In S3C DMA API driver for PL330 DMAC, I add all unique channels and
DMACs to system wide channel and DMAC pool. DMACs have
a capability mask to help find which channels can be reached vai that DMAC.
That way it becomes possible to do runtime mapping of channels on
DMACs.
About current DMA API? I don't know any easy way. But is sure possible
to implement a generic API to do that.

> Basically if the driver does not want to present resources to generic
> clients, does want to use any of the existing generic channel
> allocation mechanisms, and has narrow platform-specific needs then why
> code to/extend a generic api?
Sometimes there is limit on the number of concurrrent channels that
the DMAC can handle. For ex, PL330 can have only 8 h/w threads but
32 possible peripherals/channels, allowing only max. 8 channels to be active
at any time. In such situations, the DMAC may refuse channel allocation
until some other client releases a channel thereby freeing up a h/w thread.

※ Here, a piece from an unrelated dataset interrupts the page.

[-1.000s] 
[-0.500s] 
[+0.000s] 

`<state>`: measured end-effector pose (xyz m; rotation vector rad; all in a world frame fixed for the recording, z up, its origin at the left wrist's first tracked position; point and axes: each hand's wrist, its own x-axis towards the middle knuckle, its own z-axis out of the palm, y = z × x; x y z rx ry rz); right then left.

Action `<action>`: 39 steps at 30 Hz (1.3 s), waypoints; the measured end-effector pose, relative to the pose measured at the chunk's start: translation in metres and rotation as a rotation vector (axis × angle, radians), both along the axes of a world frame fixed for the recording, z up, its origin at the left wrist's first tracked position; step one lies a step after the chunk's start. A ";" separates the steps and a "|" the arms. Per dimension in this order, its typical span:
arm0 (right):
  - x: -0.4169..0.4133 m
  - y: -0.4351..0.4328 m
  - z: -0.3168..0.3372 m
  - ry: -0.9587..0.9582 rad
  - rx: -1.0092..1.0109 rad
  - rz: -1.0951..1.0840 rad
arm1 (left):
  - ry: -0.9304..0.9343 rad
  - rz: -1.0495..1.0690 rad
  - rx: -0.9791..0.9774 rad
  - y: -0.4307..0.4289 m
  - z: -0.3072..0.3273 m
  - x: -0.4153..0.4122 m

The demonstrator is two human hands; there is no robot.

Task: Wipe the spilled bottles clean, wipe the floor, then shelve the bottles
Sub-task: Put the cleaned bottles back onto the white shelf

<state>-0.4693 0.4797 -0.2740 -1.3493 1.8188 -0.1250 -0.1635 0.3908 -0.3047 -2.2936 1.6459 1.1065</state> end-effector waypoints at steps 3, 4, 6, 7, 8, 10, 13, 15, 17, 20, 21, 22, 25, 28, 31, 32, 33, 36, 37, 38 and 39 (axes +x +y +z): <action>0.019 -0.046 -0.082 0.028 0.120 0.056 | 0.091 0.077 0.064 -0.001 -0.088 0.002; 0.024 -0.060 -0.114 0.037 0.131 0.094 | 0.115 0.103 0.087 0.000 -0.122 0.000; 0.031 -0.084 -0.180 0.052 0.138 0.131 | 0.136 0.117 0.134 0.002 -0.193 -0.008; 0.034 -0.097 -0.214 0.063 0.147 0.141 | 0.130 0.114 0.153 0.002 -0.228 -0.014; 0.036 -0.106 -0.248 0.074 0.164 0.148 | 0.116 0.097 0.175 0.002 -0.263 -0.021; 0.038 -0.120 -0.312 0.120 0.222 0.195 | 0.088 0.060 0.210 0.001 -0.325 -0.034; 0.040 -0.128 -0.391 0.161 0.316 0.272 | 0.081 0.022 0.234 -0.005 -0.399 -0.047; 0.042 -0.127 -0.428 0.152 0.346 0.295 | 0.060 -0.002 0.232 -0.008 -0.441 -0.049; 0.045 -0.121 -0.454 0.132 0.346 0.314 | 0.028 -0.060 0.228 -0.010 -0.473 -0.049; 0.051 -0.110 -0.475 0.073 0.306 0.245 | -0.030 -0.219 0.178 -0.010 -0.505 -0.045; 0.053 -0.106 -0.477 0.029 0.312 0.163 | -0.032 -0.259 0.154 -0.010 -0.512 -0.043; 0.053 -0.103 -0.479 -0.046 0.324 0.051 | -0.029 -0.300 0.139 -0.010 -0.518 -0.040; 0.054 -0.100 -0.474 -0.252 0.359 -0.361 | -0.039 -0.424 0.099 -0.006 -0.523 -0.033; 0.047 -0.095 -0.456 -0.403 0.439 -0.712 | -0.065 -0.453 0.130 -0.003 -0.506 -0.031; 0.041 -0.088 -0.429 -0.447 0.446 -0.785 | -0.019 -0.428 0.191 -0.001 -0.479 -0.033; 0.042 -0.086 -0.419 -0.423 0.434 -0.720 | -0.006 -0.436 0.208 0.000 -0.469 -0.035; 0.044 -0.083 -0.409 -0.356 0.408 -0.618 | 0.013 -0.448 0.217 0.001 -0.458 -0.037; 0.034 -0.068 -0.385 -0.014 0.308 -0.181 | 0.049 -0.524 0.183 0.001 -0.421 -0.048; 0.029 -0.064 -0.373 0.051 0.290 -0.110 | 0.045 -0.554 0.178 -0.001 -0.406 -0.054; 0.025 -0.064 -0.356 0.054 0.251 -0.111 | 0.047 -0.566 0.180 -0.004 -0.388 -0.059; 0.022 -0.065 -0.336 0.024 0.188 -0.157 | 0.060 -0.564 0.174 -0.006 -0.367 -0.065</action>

>>>> e) There seems to be no ScatterGather support for Mem to Mem transfers.
>>>
>>> There has never been a use case, what did you have in mind.  If
>>> multiple prep_memcpy commands is too inefficient we could always add
>>> another operation.
>> Just that I believe any API should be as exhaustive and generic as possible.
>> I see it possible for multimedia devices/drivers to evolve to start needing
>> such capabilities.
>> Also, the way DMA API treats memcpy/memset and assume SG reqs to be
>> equivalent to MEM<=>DEV request is not very impressive.
>> IMHO, any submitted request should be a list of xfers. And an xfer is a
>> 'memset' with 'src_len' bytes from 'src_addr' to be copied 'n' times
>> at 'dst_addr'.
>> Memcpy is just a special case of memset, where n := 1
>> This covers most possible use cases while being more compact and future-proof.
>
> No, memset is an operation that does not have a source address and
> instead writes a pattern.
That sounds like assuming memset to be writing a value multiple times.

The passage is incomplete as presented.